Monday, November 19, 2007

Pakistan Newswire

First a news flash: Frederick Kagan and Michael O’Hanlon are idiots

via Antiwar.com, Pakistan Daily reports:

Frederick Kagan of the right-wing American Enterprise Institute and Michael O’Hanlon of the more liberal Brookings Institution argue in an article published in the New York Times on Sunday that the US simply cannot stand by as a nuclear-armed Pakistan descended into the abyss.
...
Possible plan: One possible plan would be a Special Forces operation with the limited goal of preventing Pakistan’s nuclear materials and warheads from getting into the wrong hands. Given the degree to which Pakistani nationalists cherish these assets, it is unlikely the United States would get permission to destroy them. Somehow, American forces would have to team with Pakistanis to secure critical sites and possibly to move the material to a safer place. For the United States, the safest bet would be shipping the material to someplace like New Mexico, but even pro-American Pakistanis would be unlikely to cooperate. It would be better for the US to settle for establishing a remote redoubt within Pakistan, with the nuclear technology guarded by elite Pakistani forces backed up and watched over by crack international troops.


That’s not just jumping the shark. That’s jumping on the shark, tap-dancing on its nose, and using a secret brain ray to force it to type the plays of Shakespeare on a vintage Underwood.

And that’s before they come up with the idea of abducting Pakistan’s nuclear arsenal to a secret location in New Mexico.

I actually had to check the New York Times website to make sure this wasn’t a spoof or some piece of anti-American psyops by the Pakistani media. And yes, they really said it .

Jeeeeeeeeeeeeeeeezus

Second, via Antiwar.com, The Australian gets it...

with the headline Bhutto's backflip as poll is called

The lede:

PAKISTANI President Pervez Musharraf yesterday nailed down January 8 for elections while opposition leader Benazir Bhutto, in yet another political backflip, appeared to lay the groundwork for resuming power-sharing negotiations with the military ruler.

Recall that Bhutto’s attorney also chose not to argue the suit against Musharraf’s election as president; another sign that the PPP is party to a new U.S-brokered deal to let Musharraf have the presidency in return for “taking off the uniform” and governing as a civilian and smoothing the path to January parliamentary elections.

So everybody’s priority (except the hapless Pakistani lawyers’) for Pakistan is not democracy; it’s to prevent democracy from screwing up a power-sharing deal that the U.S., Bhutto, and Musharraf all want to see go ahead—even though they all hate and mistrust each other.

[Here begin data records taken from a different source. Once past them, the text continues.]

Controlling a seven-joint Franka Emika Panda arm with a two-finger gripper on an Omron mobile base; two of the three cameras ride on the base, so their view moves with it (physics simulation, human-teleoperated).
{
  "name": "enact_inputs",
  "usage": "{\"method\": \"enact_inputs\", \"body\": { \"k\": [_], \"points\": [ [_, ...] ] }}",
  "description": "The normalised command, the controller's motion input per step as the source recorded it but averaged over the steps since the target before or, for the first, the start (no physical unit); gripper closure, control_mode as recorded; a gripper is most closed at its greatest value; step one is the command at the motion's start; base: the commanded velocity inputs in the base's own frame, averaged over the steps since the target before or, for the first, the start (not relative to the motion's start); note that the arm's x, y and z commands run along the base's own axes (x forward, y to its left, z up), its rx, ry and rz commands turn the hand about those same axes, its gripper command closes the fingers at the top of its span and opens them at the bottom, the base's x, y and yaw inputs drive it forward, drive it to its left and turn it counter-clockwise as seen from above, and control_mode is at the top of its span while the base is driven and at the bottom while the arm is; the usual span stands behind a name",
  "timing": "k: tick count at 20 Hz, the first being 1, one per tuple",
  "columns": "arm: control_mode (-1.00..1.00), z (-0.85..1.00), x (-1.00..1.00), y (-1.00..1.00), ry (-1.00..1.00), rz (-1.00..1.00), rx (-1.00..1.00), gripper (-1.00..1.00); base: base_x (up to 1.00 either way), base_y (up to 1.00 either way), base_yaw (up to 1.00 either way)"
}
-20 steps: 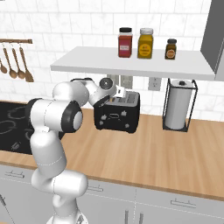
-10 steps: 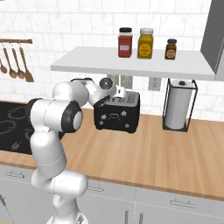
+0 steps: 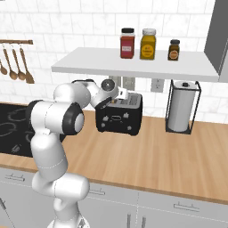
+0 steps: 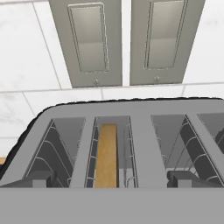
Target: Start the toaster. Once the lever pops up, take the bread to the plate on the dining counter.
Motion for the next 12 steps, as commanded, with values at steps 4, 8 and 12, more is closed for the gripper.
{"method": "enact_inputs", "body": {
  "k": [4,8,12],
  "points": [
    [-1.0,0.0,0.0,0.0,0.0,0.0,0.0,-1.0,0.0,0.0,0.0],
    [-1.0,0.0,0.0,0.0,0.0,0.0,0.0,-1.0,0.0,0.0,0.0],
    [-1.0,0.0,0.0,0.0,0.0,0.0,0.0,-1.0,0.0,0.0,0.0]
  ]
}}
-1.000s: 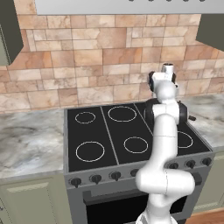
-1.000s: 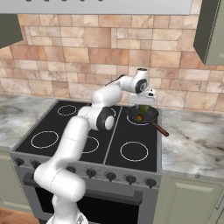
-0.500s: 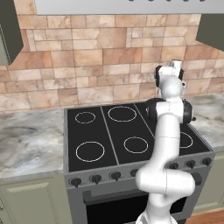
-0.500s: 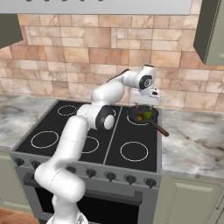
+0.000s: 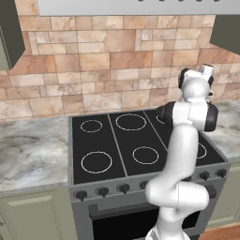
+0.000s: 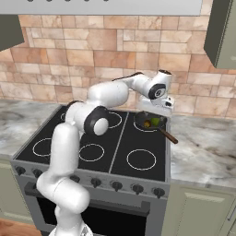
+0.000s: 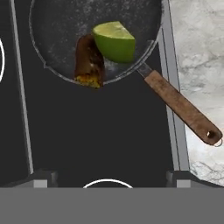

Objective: Put the sweet potato and lemon wedge in the pan. Then turn on the rear right burner and set the heat to medium.

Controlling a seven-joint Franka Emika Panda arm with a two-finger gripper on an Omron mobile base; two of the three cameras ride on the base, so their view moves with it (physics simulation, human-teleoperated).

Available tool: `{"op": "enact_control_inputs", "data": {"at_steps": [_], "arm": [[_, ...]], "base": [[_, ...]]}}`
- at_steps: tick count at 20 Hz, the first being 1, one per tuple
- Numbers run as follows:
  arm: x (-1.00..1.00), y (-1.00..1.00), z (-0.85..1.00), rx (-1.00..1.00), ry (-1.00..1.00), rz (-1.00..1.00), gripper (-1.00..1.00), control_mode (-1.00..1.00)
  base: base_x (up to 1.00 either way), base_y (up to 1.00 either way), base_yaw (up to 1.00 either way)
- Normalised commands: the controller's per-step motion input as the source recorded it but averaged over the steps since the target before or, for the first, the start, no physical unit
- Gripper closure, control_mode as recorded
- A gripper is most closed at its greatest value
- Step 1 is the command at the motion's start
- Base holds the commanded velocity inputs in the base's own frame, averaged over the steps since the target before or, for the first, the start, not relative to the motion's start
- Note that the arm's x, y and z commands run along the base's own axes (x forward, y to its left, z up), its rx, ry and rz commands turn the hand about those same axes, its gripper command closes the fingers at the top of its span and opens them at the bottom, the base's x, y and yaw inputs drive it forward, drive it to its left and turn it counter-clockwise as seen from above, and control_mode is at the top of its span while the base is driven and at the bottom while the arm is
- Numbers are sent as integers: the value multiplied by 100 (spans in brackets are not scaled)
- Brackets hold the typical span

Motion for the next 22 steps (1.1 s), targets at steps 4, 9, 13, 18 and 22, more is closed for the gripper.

Finally, the great game continues...

Bhutto, in an effort to maintain her street cred and to keep the threat of a legal challenge to Musharraf’s presidency alive, had, while refusing to argue the election case, also refused to confirm the legality of Musharraf’s presidency.

Well, if Benazir wants to keep Mush in legal limbo, well, he'll return the favor.

In a tit-for-tat move, Musharraf’s attorney general announces that the amnesty that Musharraf granted Bhutto on graft charges as part of the original power-sharing deal maybe has a bit of a problem:

Former premier Benazir Bhutto may soon face the same corruption cases that forced her into exile for eight years as the amnesty [National Reconciliation Order] lifting the charges was likely to be overturned, said Attorney General (AG) Malik Qayyum.

Five writs have been issued against the amnesty in the Supreme Court and it would not survive the challenge, Qayyum told The Sunday Times.President Pervez Musharraf had granted the amnesty to Bhutto by promulgating the National Reconciliation Order (NRO) ahead of her return to the country on October 18.

NRO not ‘happily worded’: “I don’t think it [amnesty] will survive the challenge,” Qayyum said. “Whoever drafted it, it was not happily worded. Only the courts can decide to throw charges out, not governments.”

Take that!

And on with the games!

1 comment:

Asad said...

happily worded ?? I am gong to email my co-workers with that from now on.

Your email was saddly-worded as such I can not help you.